TASK DESCRIPTION: Sift the listing for lines that hold the string "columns" and pull them out.

GIVEN INFORMATION:
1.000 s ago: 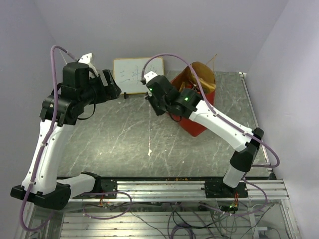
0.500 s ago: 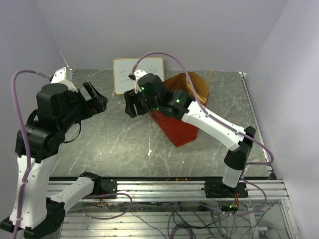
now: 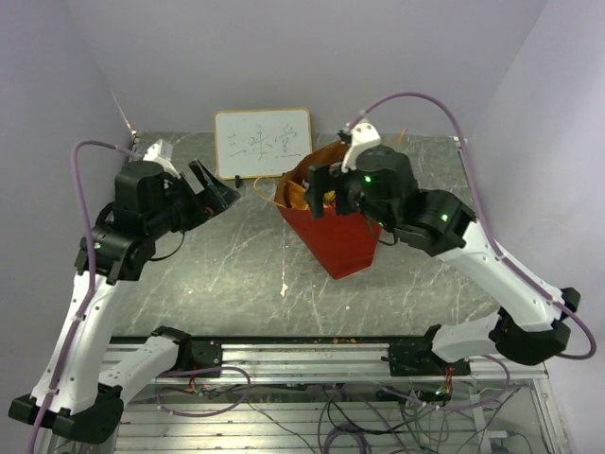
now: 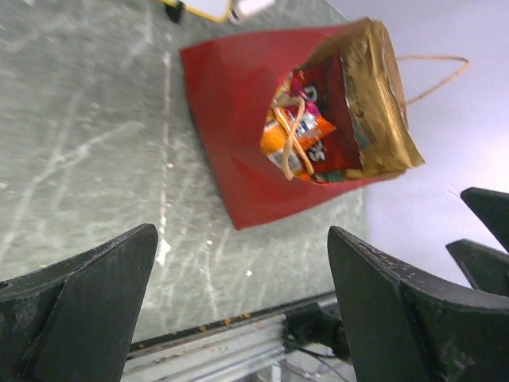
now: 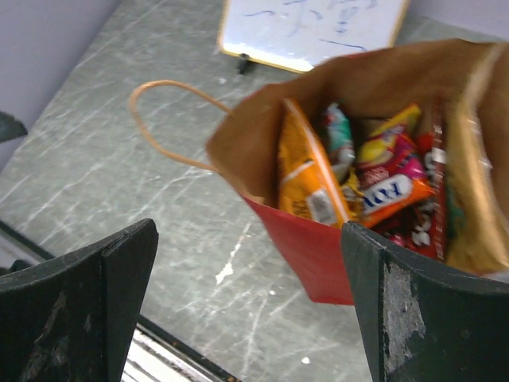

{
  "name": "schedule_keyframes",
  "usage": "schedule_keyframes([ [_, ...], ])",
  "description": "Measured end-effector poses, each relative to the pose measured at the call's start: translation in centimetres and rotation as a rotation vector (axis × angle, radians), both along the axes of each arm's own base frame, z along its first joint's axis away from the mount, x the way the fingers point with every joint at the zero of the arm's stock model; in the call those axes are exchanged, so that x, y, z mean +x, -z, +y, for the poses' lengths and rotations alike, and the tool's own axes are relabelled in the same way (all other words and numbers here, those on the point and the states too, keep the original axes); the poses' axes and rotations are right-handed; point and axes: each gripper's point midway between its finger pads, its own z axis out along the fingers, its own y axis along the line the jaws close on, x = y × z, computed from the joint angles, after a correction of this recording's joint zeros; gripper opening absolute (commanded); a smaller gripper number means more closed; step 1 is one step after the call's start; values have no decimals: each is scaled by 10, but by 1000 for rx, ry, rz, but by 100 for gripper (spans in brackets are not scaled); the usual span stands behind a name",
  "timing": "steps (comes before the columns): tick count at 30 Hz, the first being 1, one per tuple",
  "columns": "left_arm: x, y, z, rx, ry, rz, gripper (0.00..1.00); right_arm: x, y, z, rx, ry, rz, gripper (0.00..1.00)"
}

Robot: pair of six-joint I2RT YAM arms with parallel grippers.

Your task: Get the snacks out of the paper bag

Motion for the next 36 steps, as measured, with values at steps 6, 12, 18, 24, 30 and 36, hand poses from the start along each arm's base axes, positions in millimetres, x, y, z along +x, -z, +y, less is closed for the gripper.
schedule_keyframes([
  [6,10,30,-44,-197,131,72,97,25,10,-68,-9,162,14,100],
  [12,23,42,-69,-315,185,117,88,65,13,-129,17,317,47,100],
  [18,43,67,-90,-314,217,203,84,123,17,-182,70,444,113,100],
  [24,58,78,-97,-297,219,243,67,159,52,-228,162,497,242,88],
  [30,63,77,-100,-286,229,237,55,176,65,-208,270,353,297,79],
  [36,68,79,-102,-269,238,241,40,191,78,-185,333,232,338,69],
])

RESPONSE AREA:
  "timing": "steps (comes before the columns): tick count at 30 Hz, the first being 1, one per tuple",
  "columns": "left_arm: x, y, z, rx, ry, rz, gripper (0.00..1.00); right_arm: x, y, z, rx, ry, rz, gripper (0.00..1.00)"

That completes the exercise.